This project is a data analysis report of LSAT (Law School Admission Test) multiple-choice questions, conducted for my final project in my Data Modeling II class at UW-Madison. For the project, we analyzed whether there was a strategy for guessing the answer to a multiple-choice question that is more likely to be correct than randomly guessing. This was a partner project with my classmate, Ben Kizaric.
R (programming language)Posit (formerly R Studio)Python
We first acquired LSAT answer sheets from an official LSAT prep source. But since we couldn't get them as usable data files, we had to manually output the questions and answers ourselves into text files. After cleaning the data, we then used a self-written Python script to convert the text files into CSV files.

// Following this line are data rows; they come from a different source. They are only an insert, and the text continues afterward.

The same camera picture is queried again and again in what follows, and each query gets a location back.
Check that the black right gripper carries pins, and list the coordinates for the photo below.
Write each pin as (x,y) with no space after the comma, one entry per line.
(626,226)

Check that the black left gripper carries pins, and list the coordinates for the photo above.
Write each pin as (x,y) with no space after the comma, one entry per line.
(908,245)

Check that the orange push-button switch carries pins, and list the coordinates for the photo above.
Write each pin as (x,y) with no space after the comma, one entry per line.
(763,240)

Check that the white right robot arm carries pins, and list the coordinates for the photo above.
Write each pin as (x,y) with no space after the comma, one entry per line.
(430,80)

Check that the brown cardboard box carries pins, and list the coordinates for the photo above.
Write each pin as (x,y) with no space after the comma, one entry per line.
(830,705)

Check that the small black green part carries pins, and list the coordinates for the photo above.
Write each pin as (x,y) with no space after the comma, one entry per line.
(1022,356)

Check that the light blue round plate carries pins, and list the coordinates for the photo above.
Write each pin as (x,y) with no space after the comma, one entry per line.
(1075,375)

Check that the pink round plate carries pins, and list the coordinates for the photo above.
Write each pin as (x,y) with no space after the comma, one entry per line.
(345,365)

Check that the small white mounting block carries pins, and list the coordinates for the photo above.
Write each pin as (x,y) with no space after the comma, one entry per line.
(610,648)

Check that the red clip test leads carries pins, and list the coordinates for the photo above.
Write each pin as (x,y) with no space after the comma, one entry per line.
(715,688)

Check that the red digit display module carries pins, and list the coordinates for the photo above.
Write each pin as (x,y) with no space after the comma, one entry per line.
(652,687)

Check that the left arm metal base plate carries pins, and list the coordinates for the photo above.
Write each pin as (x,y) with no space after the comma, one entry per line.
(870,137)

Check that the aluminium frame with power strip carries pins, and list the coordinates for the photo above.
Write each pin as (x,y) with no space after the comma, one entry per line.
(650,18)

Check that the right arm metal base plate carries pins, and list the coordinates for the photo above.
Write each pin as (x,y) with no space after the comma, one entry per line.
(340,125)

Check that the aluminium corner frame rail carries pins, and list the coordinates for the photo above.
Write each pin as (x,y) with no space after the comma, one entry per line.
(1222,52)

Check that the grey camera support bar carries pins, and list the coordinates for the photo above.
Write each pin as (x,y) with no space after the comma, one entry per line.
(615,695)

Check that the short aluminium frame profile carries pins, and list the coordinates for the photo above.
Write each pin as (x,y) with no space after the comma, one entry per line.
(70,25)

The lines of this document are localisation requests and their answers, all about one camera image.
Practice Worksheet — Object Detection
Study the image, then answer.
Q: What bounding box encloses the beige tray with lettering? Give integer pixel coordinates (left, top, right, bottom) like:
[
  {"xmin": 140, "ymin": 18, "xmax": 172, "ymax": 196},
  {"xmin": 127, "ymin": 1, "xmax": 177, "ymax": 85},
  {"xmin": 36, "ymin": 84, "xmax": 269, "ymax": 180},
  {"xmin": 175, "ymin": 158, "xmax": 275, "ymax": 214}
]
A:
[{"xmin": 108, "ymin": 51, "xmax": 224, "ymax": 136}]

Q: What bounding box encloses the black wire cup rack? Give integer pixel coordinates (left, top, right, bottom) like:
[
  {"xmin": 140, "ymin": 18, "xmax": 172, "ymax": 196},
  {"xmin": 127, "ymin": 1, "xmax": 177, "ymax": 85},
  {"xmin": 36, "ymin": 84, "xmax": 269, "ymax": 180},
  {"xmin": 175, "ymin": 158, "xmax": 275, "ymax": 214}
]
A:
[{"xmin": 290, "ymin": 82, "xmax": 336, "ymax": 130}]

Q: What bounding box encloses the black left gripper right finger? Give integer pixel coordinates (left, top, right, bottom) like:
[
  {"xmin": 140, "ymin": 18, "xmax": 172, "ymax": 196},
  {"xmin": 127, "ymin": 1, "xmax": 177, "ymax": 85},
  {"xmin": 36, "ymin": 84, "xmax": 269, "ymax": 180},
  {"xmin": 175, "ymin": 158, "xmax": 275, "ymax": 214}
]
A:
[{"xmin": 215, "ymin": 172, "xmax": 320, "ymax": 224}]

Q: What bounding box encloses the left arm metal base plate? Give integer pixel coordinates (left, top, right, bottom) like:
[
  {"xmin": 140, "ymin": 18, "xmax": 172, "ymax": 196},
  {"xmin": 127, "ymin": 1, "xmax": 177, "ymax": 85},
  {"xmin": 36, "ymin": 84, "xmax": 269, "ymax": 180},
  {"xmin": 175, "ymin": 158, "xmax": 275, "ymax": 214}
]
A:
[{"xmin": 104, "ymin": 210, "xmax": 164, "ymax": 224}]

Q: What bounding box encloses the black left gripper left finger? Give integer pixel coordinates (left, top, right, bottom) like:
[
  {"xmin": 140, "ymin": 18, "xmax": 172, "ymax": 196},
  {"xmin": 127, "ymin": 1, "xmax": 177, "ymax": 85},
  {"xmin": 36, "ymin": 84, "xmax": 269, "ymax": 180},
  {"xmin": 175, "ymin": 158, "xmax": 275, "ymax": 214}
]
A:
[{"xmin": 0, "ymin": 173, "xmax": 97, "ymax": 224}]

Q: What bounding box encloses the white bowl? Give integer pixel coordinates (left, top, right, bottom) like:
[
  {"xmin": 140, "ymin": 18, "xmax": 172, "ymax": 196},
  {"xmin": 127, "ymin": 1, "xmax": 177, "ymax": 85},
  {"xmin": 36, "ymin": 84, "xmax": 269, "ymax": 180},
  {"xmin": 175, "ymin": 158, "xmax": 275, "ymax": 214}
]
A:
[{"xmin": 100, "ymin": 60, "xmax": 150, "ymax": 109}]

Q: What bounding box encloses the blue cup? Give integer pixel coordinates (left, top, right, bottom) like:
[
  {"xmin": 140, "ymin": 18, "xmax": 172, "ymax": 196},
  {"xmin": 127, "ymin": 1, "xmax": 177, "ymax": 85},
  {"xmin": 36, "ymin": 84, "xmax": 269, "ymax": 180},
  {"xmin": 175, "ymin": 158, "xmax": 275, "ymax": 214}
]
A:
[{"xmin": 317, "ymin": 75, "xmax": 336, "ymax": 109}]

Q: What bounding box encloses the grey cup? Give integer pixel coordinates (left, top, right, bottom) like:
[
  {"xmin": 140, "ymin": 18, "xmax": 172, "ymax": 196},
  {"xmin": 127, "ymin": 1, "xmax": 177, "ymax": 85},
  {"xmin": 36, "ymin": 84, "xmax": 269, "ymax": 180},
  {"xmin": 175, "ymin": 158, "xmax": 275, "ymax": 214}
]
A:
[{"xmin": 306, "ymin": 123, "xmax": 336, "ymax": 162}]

With CSV files, we analyzed the data in Posit, using R. We used analysis methods like monte-carlo simulations to verify our hypothesis about the data. We also visualized the data using various charts and graphs.
Unfortunately, we didn't discover any statistically significant answer-guessing strategies, but we did discover that the LSAT multiple-choice tests are much less likely to have the same letter answer be correct in a row, compared to a randomly-generated answer sheet.
- More recent data - The available answer sheets were several years old.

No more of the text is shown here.